Facebook users suing the world's largest social media network over a 2018 data breach say it failed to warn them about risks tied to its single sign-on tool, even though it protected its employees, a court filing on Thursday showed.
Single sign-on connects users to third-party social apps and services using their Facebook credentials.
The lawsuit, which combined several legal actions, stems from Facebook Inc's worst-ever security breach in September, when hackers stole login codes - or "access tokens" - that allowed them to access nearly 29 million accounts.

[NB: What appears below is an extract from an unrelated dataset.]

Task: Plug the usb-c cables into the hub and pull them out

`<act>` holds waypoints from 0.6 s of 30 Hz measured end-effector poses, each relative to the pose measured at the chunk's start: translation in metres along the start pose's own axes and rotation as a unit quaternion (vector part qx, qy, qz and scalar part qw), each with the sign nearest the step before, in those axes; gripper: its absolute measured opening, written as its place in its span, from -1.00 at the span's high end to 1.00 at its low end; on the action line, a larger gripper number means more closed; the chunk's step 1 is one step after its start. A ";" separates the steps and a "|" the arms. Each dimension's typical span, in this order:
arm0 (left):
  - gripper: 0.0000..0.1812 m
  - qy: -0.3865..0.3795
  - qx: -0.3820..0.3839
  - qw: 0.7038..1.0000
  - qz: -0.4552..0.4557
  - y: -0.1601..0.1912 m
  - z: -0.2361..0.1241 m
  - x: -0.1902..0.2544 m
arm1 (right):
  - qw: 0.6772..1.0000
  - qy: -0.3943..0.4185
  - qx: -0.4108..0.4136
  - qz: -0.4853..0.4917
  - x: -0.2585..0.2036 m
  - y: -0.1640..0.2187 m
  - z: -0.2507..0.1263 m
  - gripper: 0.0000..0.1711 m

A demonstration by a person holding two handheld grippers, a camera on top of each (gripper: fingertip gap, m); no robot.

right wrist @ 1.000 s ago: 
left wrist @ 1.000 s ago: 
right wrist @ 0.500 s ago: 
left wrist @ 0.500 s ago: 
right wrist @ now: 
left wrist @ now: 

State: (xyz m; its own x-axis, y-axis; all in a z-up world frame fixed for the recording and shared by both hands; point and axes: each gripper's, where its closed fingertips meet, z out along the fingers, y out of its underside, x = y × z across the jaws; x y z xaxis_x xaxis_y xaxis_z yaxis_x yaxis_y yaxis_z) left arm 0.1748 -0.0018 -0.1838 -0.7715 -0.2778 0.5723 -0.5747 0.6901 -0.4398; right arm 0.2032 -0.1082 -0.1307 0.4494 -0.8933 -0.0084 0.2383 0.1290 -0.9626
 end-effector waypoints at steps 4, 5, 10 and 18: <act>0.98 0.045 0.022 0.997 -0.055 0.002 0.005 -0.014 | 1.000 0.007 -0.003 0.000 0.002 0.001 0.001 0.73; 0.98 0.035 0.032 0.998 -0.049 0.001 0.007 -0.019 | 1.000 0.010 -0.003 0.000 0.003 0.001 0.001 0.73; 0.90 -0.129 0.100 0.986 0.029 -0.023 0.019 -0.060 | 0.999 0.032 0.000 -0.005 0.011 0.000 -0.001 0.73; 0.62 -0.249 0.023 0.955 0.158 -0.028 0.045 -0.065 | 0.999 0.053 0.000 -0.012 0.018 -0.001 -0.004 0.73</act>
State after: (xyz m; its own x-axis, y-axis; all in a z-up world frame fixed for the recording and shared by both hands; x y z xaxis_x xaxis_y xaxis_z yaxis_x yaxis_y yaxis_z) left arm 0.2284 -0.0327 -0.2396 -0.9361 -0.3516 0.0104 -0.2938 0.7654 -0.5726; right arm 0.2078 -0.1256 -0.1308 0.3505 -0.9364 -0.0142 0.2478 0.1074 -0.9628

"Facebook knew about the access token vulnerability and failed to fix it for years, despite that knowledge," the plaintiffs said in a heavily redacted section of the filing in the U.S. District Court for the Northern District of California in San Francisco.
"Even more egregiously, Facebook took steps to protect its own employees from the security risk, but not the vast majority of its users."
Facebook did not immediately respond to a request for comment.
Judge William Alsup told Facebook in January he was willing to allow "bone-crushing discovery" in the case to uncover how much user data was stolen.
Facebook has revealed few details since initially disclosing the attack, saying only that it affected a "broad" spectrum of users without breaking down the numbers by country.
The attackers took profile details such as birth dates, employers, education history, religious preference, types of devices used, pages followed and recent searches and location check-ins from 14 million users.
For the other 15 million users, the breach was restricted to name and contact details. In addition, attackers could see the posts and lists of friends and groups of about 400,000 users.